Pagi-pagi sekali Amanda sudah berada di depan pintu kamar Melvin. Ia berniat menjalankan tugasnya—membersihkan kamar pemuda itu. Namun, setelah diketuk beberapa kali, pintu bercat putih itu tak kunjung dibuka oleh si pemilik kamar.
“Tuan Muda? Saya ijin masuk, ya? Iya masuk aja.”
Amanda akhirnya membuka pintu itu setelah menjawab sendiri pertanyaannya. Gadis belia dengan serbet tersampir di pundak, sebelah tangan memegang sapu, serta tangan yang lain memegang kemoceng itu berjalan perlahan sambil menatap sekeliling, tetapi pemilik kamar ini tak terlihat.
“Ya ampun, ini kamar habis diterjang tornado kali, ya?”
Amanda menggeleng tak habis pikir dengan apa yang dilihatnya. Ternyata wajah tampan pemuda itu tak mencerminkan karakternya yang Amanda pikir adalah seorang pembersih. Lihat saja betapa kacaunya ruangan itu.

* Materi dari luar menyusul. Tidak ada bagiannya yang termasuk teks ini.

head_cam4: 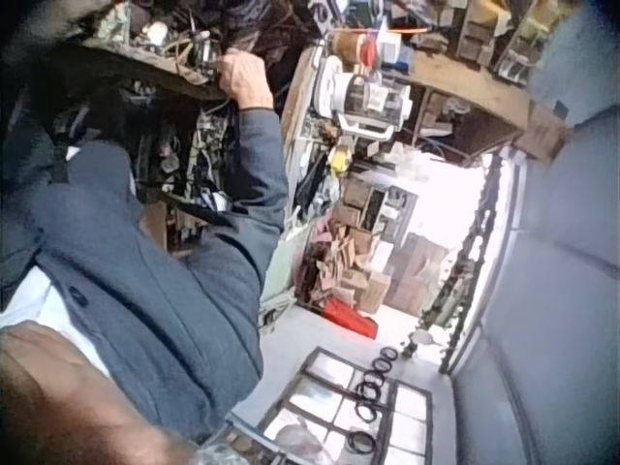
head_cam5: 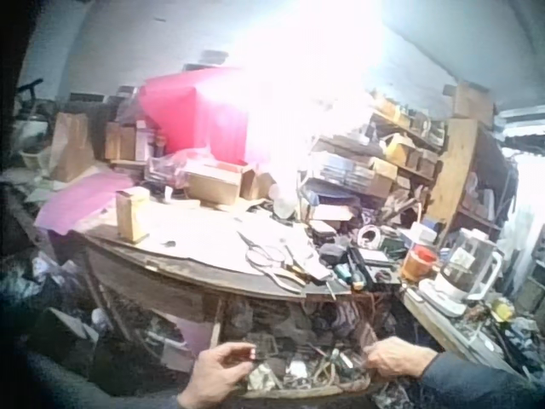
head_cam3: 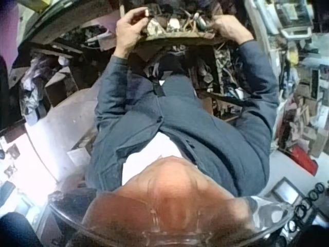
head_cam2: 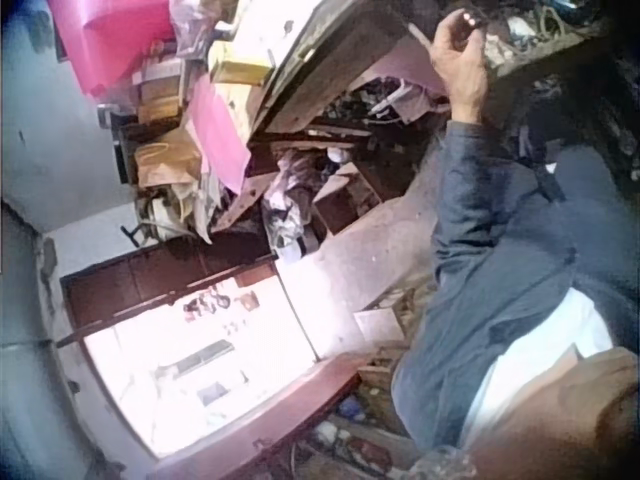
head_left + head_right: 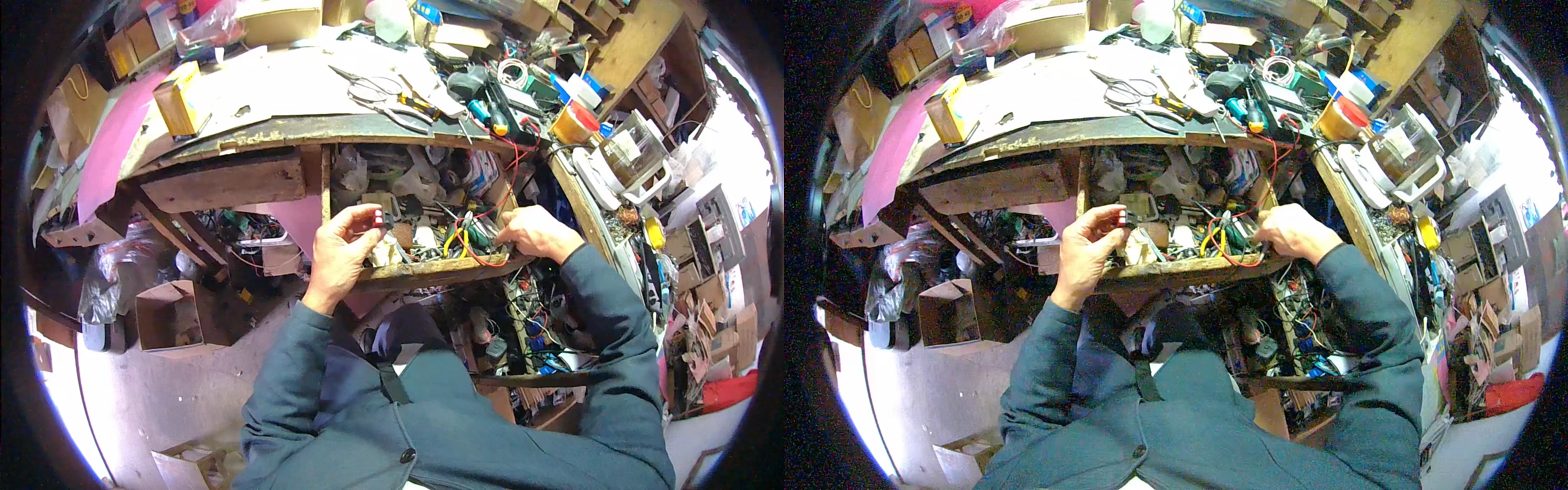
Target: The person works at a cluttered bench, handling small electronic components and wires. They connect wires to a red component, use a multimeter to test connections, and then manipulate a cylindrical component with wires, adjusting and inspecting it.
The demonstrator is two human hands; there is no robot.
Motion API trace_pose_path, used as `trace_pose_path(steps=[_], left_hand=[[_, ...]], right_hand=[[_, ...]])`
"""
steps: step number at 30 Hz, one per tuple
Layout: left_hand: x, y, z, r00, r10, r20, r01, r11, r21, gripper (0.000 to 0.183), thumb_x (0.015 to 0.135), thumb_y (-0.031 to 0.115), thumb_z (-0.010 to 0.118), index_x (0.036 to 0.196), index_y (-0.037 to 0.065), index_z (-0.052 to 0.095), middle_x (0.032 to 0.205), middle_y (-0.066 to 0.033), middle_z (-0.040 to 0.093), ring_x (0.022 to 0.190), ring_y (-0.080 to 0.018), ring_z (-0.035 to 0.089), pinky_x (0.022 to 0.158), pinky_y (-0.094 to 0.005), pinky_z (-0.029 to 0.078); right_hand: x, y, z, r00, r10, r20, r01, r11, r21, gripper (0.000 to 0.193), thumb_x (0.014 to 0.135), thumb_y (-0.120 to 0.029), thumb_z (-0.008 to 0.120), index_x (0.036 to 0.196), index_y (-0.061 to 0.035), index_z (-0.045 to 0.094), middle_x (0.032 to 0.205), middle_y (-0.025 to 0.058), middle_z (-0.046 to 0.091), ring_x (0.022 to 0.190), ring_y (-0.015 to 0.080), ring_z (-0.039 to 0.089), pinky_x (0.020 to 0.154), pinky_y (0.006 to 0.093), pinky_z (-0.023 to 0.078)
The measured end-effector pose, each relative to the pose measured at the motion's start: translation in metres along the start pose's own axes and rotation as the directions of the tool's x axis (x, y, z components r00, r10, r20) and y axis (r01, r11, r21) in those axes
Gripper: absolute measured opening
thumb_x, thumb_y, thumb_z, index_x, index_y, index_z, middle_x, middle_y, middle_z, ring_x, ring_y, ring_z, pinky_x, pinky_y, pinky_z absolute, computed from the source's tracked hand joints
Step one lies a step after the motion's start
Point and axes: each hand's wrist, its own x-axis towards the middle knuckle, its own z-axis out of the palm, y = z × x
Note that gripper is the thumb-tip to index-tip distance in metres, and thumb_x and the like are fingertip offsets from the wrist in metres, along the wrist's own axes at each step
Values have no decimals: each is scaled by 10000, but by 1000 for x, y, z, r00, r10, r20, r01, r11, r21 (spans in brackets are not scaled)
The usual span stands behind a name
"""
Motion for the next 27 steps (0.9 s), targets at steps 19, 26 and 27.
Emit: trace_pose_path(steps=[19,26,27], left_hand=[[1,-5,-2,998,23,-53,-19,998,67,248,893,5,732,1099,24,594,1033,-52,693,922,-124,674,847,-280,555],[8,5,-8,987,-157,-21,148,965,-218,403,946,20,661,1325,-28,533,1158,-118,645,964,-175,679,848,-314,594],[8,6,-6,989,-145,-31,136,972,-192,391,942,17,665,1311,-27,544,1171,-121,643,956,-174,682,845,-314,593]], right_hand=[[27,-42,-33,682,689,-246,221,126,967,118,916,-177,769,891,-75,714,665,-36,629,514,11,512,447,180,367],[64,-59,-29,677,708,-200,372,-96,923,149,818,-123,816,926,-66,730,718,-44,635,563,22,509,509,186,368],[65,-65,-34,696,697,-173,381,-153,912,147,821,-121,814,932,-58,741,725,-47,635,564,21,501,509,189,362]])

Sprei yang sudah berpindah ke lantai, begitupun dengan bantal, laci nakas yang dibiarkan terbuka, lampu tidur yang entah bagaimana bisa miring, pakaian serta sepatu kotor yang ditaruh sembarang, bungkus bekas makanan dan kaleng minuman yang berserakan, dan apa itu, astaga. Celana dalam yang menyangkut di atas kap lampu?! Pipi Amanda memerah seketika.
“Huh, semangat, Manda!”
Gadis itu dengan gesit membereskan setiap kekacauan yang ada. Berusaha semaksimal mungkin di hari pertamanya bekerja agar tak mengecewakan sang Nyonya rumah. Ditengah kegiatan Amanda, suara langkah kaki dari kamar mandi di kamar itu membuat atensinya teralih.
“Astaga! Aku nggak liat, aku nggak liat.”
Amanda buru-buru mengalihkan tatapannya dan berusaha kembali fokus kembali pada pekerjaannya. Yang barusan tadi sangat membuat gadis lugu itu syok. Ia baru saja melihat aset milik seorang laki-laki. Ya walaupun itu hanya bagian atas, tetap saja ia merasa kikuk dan malu.
“Kerja yang bener! Ngapain liat-liat gue?!”
Ucapan tajam itu keluar dari mulut Tuan Muda Melviano Gardapti yang saat ini tengah memakai kaos dan celananya. Pemuda itu melakukannya di depan Amanda tanpa rasa canggung atau malu. Amanda yang sadar pun berusaha tetap fokus menata tempat tidur.
“Heh, mendadak bisu lo?!”
Amanda menjawab tanpa menoleh, karena takut melihat hal yang lebih memalukan. “Maaf, Tuan Muda.”
Melvin mendengkus dan merebahkan dirinya di sofa dengan kaki dinaikkan. Tak memedulikan Amanda yang kesana kemari membereskan kekacauan di kamar itu, Melvin dengan santai memainkan ponsel dengan posisi miring.
“Saya permisi, Tuan Muda.”
Fokus Melvin terganggu saat mendengar suara Amanda. Pemuda itu mengibaskan tangan tanda menyuruh gadis itu segera keluar dari kamarnya. Namun, belum sampai Amanda keluar dari sana, suara pemuda itu kembali terdengar.
“Oi! Nanti lo harus ikut gue ke sekolah.”
Amanda menatap Melvin dengan alis bertaut. “Untuk apa, ya, Tuan Muda?”
“Nggak usah banyak tanya. Udah sana!” Melvin kembali mengibaskan tangan tanpa menatap Amanda yang kini mengelus dada, berusaha sabar.
Seperginya Amanda, Melvin menyeringai senang saat melihat gadis itu kelelahan tadi saat membersihkan kamar yang sengaja ia buat berantakan. Ini baru permulaan, liat aja sampe kapan dia bakal bertahan.
***
Di dalam kamar Weni, Amanda sedari tadi mondar-mandir gelisah. Ia tengah bingung harus memakai baju apa untuk mendampingi Melvin ke sekolah pemuda itu. Eh, Mendampingi? Lagipula ini masih libur kenaikan kelas, untuk apa pemuda itu datang ke sekolah?